2011 Tax Cut Act

2011 Tax Cut Act

The Temporary Payroll Tax Cut Continuation Act of 2011 (2011 Tax Cut Act) temporarily extends the two percent payroll and self-employment tax cut that was scheduled to expire at the end of 2011. The 2011 Tax Cut Act reduces the Social Security tax withholding rate from 6.2 percent to 4.2 percent on wages paid through Feb. 29, 2012, and reduces the self-employment tax from 12.4 percent to 10.4 percent through calendar year 2012. This reduced Social Security tax will have no effect on future Social Security benefits.

Employers should implement the new payroll tax rate as soon as possible in 2012 but not later than Jan. 31, 2012. For any Social Security tax over-withheld during January, employers should make an offsetting adjustment in workers’ pay as soon as possible but not later than March 31, 2012.

Under the terms negotiated by Congress, the law also includes a new “recapture” provision, which applies only to those employees (or the self-employed who also earn wages) who receive more than $18,350 in wages during the two-month period (the Social Security wage base for 2012 is $110,100, and $18,350 represents two months of the full-year amount).

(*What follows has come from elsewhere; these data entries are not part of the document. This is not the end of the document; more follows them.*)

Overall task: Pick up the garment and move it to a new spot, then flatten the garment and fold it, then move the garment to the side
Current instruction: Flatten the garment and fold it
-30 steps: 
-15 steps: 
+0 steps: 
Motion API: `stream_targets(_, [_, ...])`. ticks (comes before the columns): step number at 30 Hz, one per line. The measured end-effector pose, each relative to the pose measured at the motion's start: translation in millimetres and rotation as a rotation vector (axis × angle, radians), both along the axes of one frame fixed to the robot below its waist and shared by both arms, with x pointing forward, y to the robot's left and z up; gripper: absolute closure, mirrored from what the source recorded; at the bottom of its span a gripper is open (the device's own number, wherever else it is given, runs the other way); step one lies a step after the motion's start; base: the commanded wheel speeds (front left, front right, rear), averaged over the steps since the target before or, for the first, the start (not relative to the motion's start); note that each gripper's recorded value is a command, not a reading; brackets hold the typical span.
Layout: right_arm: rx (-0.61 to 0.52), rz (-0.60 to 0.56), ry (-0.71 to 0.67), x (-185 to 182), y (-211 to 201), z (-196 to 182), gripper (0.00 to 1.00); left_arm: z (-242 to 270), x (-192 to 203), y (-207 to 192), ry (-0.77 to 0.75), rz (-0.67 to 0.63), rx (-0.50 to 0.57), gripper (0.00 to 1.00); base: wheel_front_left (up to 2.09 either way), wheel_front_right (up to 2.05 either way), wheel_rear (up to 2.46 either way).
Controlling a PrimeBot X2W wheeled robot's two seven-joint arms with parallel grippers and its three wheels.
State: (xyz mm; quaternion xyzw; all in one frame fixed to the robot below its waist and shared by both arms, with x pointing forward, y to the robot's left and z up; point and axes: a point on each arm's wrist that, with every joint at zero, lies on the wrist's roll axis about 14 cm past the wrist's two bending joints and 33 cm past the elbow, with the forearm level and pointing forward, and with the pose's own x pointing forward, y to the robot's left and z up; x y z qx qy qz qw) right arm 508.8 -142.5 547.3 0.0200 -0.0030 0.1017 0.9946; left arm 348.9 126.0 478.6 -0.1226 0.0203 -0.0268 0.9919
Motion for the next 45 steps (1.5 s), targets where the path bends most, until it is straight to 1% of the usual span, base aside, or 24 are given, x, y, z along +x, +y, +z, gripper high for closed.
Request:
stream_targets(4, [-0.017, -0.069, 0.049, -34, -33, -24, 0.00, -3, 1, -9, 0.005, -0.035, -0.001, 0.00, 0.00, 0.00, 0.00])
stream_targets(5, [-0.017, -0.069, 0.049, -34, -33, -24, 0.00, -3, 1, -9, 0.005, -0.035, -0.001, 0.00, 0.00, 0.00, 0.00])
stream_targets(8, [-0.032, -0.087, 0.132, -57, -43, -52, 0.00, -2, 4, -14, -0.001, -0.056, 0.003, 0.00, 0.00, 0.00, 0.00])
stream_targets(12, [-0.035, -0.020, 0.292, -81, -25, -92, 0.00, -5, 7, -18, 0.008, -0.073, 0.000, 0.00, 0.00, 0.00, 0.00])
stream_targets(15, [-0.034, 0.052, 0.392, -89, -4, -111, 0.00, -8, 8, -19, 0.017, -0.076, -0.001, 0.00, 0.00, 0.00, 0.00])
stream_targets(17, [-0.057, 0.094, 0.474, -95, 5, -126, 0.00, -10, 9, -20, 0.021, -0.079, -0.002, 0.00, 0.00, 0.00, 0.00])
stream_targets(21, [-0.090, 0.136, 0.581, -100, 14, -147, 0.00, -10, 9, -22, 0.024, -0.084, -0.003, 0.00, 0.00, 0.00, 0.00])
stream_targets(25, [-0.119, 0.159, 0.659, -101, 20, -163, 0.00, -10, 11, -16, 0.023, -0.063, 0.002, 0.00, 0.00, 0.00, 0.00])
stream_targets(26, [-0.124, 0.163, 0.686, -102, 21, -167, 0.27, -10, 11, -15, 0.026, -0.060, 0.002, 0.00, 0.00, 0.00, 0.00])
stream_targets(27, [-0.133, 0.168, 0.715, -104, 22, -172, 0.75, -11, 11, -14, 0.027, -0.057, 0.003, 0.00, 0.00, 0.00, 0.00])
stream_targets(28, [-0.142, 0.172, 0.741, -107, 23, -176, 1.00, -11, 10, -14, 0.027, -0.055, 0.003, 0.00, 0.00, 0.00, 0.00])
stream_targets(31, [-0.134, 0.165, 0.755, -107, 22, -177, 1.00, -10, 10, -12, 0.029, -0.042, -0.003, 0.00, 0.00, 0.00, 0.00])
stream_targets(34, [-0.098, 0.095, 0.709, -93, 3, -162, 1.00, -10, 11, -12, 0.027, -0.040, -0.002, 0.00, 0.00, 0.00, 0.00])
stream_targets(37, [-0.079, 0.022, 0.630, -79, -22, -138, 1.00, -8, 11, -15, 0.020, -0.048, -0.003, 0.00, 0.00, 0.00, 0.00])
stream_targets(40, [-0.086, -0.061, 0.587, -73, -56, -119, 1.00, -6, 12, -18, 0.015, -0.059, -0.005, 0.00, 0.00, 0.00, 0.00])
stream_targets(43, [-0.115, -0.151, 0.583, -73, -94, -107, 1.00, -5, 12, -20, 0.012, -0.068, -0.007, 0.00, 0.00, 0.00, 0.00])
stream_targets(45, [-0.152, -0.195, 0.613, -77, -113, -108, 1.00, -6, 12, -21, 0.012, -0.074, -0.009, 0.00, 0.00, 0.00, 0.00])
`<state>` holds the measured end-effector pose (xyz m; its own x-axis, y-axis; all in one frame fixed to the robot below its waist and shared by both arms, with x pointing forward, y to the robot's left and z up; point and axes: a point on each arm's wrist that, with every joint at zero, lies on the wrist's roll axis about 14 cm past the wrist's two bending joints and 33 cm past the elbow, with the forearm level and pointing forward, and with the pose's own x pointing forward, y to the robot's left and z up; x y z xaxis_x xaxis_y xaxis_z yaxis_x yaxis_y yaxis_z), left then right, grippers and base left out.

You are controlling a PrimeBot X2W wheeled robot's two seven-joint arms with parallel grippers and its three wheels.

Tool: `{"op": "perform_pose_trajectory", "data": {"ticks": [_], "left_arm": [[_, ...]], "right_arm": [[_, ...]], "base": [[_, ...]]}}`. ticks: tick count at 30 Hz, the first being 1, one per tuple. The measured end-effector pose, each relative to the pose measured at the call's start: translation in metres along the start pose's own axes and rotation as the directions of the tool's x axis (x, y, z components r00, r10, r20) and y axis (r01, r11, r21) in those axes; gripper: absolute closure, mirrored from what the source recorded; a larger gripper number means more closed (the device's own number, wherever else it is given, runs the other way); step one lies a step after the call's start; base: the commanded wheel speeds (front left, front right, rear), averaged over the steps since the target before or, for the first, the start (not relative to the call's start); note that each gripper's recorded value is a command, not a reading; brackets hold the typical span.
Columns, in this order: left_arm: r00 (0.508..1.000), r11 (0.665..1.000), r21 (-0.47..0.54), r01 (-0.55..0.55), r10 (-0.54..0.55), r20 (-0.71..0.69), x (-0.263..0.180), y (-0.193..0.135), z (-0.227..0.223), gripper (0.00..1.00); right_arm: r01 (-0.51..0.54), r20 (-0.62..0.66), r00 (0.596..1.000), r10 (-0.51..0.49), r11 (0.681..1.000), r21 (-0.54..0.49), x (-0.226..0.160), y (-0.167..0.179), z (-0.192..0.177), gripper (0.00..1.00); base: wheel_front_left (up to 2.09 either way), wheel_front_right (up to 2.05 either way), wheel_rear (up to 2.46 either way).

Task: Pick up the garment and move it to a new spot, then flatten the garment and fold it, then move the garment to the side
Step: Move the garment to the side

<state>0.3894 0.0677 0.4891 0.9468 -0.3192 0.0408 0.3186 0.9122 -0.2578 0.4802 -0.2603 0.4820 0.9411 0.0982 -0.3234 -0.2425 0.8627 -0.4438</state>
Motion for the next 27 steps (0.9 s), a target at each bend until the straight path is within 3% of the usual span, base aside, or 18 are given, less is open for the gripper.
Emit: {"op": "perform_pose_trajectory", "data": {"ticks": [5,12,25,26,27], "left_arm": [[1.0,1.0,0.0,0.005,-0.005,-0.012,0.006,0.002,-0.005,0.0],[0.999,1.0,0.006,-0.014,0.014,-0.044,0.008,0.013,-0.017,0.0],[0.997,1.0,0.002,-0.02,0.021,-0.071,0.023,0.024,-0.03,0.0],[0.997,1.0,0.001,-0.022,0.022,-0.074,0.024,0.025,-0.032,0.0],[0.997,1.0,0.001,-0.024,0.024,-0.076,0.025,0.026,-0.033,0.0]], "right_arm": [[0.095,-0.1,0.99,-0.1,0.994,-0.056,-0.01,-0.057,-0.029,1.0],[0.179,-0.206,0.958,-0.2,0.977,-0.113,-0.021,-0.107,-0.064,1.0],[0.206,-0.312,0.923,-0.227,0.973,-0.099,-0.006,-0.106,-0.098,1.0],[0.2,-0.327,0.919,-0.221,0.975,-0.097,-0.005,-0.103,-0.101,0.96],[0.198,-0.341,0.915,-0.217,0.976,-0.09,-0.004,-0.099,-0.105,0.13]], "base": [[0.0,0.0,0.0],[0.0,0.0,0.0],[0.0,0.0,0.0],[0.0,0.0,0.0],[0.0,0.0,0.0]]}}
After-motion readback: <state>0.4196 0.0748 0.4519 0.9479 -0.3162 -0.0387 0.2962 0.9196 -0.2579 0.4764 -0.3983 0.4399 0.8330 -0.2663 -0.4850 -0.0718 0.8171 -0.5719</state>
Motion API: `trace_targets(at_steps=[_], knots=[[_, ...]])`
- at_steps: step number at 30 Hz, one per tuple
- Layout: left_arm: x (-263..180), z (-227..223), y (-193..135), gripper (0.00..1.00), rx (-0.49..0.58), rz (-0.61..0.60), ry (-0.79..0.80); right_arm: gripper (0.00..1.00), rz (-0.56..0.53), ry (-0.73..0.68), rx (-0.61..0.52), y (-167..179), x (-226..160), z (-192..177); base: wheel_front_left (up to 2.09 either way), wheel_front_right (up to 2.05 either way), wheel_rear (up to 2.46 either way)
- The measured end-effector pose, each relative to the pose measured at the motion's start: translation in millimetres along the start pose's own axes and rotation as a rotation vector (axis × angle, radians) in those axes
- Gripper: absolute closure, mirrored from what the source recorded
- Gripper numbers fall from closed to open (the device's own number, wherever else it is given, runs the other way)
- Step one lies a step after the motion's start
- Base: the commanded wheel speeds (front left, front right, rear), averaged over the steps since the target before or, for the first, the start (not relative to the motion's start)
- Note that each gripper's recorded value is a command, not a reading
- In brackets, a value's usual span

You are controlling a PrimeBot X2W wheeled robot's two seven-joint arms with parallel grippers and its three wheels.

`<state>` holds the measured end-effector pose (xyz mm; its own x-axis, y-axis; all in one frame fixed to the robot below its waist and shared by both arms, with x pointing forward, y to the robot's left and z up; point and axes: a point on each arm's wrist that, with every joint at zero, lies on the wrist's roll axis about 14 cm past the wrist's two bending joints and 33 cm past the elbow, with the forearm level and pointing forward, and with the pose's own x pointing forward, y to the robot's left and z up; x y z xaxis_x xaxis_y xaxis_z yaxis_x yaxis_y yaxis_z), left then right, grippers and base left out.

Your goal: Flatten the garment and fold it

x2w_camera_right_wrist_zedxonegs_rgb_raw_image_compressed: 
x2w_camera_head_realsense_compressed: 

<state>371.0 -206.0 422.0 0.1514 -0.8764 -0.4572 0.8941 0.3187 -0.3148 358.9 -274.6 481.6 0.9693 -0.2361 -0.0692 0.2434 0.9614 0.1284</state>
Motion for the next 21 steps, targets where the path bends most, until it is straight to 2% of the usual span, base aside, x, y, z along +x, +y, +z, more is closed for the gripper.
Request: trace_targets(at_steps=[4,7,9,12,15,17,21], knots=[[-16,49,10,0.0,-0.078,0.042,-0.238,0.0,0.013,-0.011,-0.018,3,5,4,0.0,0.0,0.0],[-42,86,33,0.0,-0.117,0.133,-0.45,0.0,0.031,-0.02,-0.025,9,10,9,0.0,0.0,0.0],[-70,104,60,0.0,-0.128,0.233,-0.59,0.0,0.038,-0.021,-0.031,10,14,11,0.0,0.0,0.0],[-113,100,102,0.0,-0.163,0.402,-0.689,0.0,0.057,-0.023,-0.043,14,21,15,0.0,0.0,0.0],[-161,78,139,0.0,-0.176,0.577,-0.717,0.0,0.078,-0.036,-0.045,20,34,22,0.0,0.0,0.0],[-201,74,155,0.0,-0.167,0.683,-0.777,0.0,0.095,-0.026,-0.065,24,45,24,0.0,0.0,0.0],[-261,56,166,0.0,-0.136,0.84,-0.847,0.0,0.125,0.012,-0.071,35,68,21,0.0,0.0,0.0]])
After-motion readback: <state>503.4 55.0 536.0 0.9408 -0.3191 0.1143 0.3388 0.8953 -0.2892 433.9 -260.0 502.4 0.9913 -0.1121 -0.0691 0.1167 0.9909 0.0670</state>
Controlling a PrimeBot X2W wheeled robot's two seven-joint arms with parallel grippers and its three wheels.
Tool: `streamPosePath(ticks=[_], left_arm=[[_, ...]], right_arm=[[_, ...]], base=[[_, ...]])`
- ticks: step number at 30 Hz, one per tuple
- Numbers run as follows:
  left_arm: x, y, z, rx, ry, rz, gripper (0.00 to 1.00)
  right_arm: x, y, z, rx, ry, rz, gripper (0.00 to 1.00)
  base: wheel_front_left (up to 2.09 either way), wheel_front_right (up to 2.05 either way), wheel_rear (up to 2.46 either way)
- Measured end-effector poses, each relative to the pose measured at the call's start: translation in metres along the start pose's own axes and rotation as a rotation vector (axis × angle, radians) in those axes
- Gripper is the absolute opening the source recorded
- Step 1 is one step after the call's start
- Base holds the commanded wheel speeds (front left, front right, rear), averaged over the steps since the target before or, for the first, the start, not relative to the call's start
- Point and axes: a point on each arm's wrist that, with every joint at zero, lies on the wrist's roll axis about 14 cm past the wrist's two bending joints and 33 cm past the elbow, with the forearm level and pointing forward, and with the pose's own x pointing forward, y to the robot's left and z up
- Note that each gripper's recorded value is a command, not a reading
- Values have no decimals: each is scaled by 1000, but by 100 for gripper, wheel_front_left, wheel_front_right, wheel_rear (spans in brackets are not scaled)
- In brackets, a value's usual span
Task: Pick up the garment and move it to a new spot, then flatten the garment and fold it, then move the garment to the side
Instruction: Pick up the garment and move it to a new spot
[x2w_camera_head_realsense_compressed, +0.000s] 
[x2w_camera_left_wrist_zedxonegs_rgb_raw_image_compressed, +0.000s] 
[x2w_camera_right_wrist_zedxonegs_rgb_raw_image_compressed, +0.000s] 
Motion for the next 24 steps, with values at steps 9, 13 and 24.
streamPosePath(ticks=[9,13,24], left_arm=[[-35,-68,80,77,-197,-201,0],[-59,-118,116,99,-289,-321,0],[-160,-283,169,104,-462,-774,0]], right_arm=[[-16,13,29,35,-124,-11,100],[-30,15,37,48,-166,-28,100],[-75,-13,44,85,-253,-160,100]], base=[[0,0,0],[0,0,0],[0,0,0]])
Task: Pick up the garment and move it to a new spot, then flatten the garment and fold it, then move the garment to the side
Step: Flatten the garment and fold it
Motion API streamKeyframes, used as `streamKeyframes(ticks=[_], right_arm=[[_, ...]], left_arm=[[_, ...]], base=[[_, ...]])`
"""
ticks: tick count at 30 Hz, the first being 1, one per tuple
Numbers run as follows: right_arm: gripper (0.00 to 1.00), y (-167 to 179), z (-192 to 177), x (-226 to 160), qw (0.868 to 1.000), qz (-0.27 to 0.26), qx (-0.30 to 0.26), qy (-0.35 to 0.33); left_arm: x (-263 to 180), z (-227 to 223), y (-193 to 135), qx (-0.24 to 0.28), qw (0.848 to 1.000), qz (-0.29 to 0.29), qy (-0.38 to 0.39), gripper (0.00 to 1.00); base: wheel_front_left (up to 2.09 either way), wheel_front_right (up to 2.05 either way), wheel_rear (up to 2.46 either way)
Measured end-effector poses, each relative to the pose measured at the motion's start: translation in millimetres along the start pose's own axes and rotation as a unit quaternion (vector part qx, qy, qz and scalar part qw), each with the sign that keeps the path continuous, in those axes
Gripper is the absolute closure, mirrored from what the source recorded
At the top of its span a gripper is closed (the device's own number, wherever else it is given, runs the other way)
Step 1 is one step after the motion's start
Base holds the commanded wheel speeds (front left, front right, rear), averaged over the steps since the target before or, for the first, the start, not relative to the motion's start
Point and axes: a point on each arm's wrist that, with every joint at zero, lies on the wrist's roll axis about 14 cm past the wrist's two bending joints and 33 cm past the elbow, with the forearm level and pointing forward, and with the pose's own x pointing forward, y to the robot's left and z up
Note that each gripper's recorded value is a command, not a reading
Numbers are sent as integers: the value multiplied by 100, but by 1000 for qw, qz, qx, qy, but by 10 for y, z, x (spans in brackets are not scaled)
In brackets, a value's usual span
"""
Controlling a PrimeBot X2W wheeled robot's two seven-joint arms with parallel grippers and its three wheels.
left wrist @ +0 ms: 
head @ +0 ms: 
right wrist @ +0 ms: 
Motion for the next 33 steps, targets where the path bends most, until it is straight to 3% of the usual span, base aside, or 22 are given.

This provision imposes an additional income tax on these higher-income employees in an amount equal to 2 percent of the amount of wages they receive during the two-month period in excess of $18,350 (and not greater than $110,100).    
This additional recapture tax is an add-on to income tax liability that the employee would otherwise pay for 2012 and is not subject to reduction by credits or deductions. The recapture tax would be payable in 2013 when the employee files his or her income tax return for the 2012 tax year. With the possibility of a full-year extension of the payroll tax cut being discussed for 2012, the IRS will closely monitor the situation in case future legislation changes the recapture provision.
The IRS will issue additional guidance as needed to implement the provisions of this new two-month extension, including revised employment tax forms and instructions and information for employees who may be subject to the new “recapture” provision. For most employers, the quarterly employment tax return for the quarter ending March 31, 2012, is due April 30, 2012.
Contact Sousa & Weber today for assistance with all your business payroll tax compliance needs!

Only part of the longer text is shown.